Work required:
Find how many lines in the data below include the word "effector", then write only that number.
(Information supplied Opens)
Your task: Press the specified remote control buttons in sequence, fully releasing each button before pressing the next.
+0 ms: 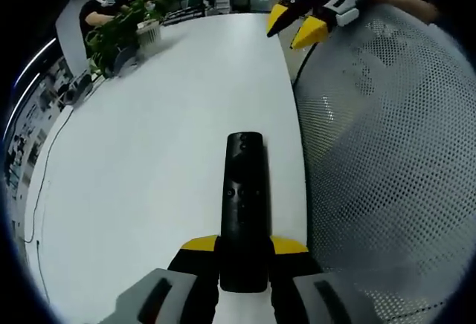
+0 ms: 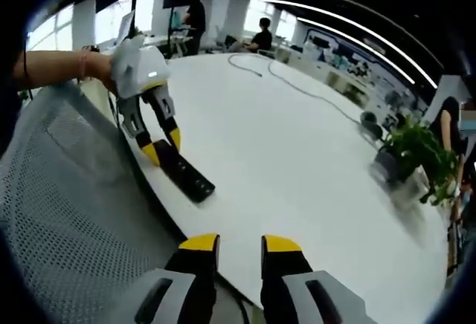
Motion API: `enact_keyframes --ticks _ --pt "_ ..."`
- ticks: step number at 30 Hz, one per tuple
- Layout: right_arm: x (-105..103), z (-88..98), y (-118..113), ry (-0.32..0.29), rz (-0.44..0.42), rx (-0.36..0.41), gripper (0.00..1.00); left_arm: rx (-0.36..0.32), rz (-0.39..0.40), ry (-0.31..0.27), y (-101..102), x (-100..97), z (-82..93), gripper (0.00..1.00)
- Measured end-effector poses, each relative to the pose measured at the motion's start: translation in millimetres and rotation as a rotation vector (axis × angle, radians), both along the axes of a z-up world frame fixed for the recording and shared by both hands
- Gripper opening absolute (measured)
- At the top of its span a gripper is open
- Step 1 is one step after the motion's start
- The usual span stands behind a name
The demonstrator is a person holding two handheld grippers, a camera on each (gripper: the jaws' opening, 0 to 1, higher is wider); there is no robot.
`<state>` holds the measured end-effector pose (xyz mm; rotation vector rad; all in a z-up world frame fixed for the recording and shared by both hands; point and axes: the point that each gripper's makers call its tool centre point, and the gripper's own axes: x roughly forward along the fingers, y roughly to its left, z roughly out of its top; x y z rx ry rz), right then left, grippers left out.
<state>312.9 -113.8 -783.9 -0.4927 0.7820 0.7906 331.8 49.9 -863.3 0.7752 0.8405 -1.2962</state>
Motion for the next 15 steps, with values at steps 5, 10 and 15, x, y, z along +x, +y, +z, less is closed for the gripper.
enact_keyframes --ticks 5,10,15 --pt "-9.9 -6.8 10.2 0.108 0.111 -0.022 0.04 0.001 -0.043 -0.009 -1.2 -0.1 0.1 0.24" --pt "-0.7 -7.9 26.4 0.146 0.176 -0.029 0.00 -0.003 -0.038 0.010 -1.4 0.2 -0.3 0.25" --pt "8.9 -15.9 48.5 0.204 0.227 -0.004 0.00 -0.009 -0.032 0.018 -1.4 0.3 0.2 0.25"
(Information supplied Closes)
Answer to the exercise:
2